→ **Requirement**
Once you find the line that contains "Point to the black" in the entries below, give it again along with every following line, unchanged, through the final one.
☆ ☆ ☆
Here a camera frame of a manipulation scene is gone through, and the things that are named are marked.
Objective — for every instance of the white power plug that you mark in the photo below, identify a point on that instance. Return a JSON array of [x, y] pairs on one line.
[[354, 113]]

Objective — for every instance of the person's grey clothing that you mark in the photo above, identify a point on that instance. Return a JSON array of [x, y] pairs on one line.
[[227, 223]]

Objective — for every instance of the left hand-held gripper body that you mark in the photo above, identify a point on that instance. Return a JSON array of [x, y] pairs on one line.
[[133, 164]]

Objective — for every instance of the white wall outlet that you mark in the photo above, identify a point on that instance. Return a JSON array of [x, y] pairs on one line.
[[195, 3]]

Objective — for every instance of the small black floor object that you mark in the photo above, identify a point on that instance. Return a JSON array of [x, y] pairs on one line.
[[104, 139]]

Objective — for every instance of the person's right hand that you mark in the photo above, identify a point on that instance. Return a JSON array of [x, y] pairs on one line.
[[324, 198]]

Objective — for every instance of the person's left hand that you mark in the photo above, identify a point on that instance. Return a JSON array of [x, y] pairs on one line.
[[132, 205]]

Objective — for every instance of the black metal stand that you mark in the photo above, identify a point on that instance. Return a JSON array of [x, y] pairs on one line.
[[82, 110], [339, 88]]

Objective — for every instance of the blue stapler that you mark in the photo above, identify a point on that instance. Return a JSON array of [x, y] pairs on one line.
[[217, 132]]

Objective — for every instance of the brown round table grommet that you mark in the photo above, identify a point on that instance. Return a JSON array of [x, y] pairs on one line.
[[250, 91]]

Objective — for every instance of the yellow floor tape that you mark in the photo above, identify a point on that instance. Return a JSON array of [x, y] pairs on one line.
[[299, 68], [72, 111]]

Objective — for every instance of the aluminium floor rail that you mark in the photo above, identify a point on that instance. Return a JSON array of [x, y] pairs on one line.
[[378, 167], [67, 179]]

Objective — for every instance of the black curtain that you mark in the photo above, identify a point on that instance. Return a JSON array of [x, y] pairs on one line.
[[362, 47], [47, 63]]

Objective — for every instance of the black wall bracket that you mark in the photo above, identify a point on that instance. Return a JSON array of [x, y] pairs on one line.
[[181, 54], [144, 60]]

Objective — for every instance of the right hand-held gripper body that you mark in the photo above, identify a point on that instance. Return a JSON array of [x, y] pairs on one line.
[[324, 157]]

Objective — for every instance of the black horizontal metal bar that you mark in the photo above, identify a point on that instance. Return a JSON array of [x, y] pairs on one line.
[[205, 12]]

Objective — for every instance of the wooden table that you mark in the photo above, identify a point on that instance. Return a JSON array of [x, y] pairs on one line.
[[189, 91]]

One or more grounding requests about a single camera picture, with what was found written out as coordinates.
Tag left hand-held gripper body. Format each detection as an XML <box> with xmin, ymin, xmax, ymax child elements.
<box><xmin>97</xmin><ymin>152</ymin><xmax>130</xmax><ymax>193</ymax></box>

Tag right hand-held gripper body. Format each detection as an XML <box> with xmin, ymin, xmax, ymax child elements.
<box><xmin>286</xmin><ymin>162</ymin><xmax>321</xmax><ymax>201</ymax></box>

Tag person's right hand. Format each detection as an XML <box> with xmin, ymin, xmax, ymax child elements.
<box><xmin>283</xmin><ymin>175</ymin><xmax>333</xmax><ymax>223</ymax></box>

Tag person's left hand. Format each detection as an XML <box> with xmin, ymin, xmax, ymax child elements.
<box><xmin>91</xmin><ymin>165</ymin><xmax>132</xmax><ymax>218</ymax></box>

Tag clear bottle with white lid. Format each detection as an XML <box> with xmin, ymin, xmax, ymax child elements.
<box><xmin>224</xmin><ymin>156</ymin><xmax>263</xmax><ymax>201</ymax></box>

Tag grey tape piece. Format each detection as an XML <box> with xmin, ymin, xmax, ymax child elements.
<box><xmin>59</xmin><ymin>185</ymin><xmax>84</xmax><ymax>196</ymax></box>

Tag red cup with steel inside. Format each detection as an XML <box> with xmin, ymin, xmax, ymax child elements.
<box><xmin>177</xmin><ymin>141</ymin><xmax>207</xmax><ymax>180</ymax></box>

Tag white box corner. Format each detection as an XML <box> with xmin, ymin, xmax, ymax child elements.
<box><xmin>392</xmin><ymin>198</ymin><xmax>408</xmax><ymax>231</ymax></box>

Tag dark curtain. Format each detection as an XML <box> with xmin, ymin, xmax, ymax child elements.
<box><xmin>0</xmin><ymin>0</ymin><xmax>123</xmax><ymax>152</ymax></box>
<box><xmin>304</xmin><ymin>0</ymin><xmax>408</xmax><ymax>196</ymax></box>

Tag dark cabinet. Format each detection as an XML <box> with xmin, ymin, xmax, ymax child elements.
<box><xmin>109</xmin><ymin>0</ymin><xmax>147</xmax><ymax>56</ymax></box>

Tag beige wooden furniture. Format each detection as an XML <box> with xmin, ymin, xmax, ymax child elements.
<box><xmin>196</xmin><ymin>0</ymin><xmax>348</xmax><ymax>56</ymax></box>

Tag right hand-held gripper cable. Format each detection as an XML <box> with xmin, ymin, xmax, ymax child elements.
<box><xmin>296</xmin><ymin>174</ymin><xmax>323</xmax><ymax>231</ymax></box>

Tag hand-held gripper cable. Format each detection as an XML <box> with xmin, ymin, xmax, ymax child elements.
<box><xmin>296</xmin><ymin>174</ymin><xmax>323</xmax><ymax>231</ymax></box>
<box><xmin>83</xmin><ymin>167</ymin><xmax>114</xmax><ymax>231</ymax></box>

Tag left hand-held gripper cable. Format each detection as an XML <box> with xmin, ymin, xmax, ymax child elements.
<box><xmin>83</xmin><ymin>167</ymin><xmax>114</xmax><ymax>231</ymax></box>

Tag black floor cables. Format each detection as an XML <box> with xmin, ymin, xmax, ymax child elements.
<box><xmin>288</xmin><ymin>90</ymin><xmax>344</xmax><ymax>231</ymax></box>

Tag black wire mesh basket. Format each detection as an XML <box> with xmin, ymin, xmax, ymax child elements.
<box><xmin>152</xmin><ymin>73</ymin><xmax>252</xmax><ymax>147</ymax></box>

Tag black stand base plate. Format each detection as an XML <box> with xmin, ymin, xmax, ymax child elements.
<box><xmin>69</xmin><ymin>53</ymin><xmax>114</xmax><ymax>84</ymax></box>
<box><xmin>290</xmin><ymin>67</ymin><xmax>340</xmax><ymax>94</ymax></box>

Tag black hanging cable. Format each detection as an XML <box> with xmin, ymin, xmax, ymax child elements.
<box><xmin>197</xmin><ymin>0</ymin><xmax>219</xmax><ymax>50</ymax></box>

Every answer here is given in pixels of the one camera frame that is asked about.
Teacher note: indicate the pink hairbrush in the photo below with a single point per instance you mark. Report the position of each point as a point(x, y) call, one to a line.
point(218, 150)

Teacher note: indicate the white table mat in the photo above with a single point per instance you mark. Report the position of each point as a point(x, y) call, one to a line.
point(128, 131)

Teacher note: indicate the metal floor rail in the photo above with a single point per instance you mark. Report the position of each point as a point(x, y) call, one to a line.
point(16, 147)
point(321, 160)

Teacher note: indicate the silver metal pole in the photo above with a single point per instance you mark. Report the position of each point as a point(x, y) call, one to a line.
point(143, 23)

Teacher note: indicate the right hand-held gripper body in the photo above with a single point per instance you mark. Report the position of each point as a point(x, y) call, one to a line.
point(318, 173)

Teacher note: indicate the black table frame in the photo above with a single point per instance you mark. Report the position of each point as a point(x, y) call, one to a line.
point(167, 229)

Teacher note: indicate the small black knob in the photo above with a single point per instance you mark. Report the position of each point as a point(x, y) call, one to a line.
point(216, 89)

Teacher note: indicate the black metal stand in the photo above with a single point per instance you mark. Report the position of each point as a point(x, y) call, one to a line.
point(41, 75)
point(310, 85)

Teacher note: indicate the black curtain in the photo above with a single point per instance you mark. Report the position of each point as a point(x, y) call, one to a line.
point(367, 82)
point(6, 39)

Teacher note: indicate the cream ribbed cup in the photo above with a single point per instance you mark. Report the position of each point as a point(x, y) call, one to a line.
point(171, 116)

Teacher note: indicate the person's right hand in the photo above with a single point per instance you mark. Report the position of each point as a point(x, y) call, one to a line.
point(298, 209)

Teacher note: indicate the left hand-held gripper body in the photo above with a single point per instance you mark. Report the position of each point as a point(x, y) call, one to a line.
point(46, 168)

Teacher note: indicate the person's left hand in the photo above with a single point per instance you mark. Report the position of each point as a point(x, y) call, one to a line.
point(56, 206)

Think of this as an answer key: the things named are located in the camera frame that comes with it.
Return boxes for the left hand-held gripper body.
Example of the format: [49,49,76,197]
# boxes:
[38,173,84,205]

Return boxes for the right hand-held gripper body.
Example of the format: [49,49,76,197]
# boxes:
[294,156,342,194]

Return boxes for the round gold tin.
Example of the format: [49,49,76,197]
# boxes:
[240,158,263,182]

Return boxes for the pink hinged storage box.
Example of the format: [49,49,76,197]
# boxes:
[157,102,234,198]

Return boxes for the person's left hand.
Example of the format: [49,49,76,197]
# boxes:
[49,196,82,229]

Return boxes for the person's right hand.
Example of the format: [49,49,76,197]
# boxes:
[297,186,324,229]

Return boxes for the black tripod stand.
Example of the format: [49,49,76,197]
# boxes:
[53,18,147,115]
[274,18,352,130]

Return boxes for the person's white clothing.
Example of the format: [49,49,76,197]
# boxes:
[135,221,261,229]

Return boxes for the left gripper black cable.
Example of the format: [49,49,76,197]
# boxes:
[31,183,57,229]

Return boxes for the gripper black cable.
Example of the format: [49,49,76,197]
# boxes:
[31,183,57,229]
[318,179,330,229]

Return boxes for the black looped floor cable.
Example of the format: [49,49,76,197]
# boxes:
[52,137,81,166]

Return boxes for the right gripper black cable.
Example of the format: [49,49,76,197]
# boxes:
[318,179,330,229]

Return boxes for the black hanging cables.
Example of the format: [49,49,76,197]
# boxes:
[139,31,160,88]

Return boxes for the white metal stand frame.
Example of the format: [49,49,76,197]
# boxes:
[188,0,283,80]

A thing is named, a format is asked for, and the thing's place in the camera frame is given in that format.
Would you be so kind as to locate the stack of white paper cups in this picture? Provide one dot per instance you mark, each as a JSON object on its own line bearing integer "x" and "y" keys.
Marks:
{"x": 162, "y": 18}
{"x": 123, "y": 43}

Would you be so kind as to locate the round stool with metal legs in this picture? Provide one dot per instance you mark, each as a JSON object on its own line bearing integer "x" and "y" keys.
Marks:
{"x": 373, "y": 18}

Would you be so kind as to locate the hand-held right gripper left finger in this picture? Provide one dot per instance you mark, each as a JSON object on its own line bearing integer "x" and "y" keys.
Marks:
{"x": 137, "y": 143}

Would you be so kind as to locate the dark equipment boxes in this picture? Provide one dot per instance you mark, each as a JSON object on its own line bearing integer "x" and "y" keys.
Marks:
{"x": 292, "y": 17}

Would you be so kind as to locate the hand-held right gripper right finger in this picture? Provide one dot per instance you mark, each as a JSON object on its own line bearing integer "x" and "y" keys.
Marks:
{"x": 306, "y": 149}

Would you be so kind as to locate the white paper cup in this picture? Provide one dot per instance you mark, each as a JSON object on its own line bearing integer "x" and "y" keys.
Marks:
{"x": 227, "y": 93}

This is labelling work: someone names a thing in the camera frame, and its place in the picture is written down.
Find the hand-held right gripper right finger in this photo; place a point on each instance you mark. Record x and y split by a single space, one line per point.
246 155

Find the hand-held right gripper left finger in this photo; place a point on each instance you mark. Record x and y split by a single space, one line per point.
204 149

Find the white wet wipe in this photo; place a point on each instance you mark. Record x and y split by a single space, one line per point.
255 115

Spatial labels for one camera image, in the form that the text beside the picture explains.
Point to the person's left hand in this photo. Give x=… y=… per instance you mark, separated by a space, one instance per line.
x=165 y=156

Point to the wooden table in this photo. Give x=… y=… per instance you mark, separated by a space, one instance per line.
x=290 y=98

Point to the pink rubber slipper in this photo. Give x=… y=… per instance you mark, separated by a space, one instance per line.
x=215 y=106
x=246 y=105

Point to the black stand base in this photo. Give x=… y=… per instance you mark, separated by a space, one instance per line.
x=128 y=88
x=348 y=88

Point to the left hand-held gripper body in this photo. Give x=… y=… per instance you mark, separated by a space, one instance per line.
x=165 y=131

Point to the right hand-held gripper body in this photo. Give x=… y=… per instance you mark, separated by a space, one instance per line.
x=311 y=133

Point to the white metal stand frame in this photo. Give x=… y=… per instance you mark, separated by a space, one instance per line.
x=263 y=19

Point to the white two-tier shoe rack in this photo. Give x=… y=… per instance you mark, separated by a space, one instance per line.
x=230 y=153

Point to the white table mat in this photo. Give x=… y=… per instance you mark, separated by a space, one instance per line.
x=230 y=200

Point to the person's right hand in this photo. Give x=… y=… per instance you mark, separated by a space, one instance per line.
☆ ☆ ☆
→ **Task output**
Point to the black stand base in this photo. Give x=… y=… per instance you mark, separated by a space, one instance per line.
x=128 y=88
x=348 y=88

Point to the left hand-held gripper body in this photo. Give x=… y=… per instance you mark, separated by a space, one instance per line.
x=165 y=131

Point to the right hand-held gripper body in this photo. Give x=… y=… per instance you mark, separated by a space, one instance per line.
x=311 y=133

Point to the white metal stand frame in this photo. Give x=… y=… per instance you mark, separated by a space, one instance per line.
x=263 y=19

Point to the white two-tier shoe rack in this photo. Give x=… y=… per instance you mark, separated by a space, one instance per line.
x=230 y=153

Point to the white table mat in this photo. Give x=… y=… per instance you mark, separated by a space, one instance per line.
x=230 y=200

Point to the person's right hand in this photo. Give x=… y=… per instance you mark, separated by a space, one instance per line.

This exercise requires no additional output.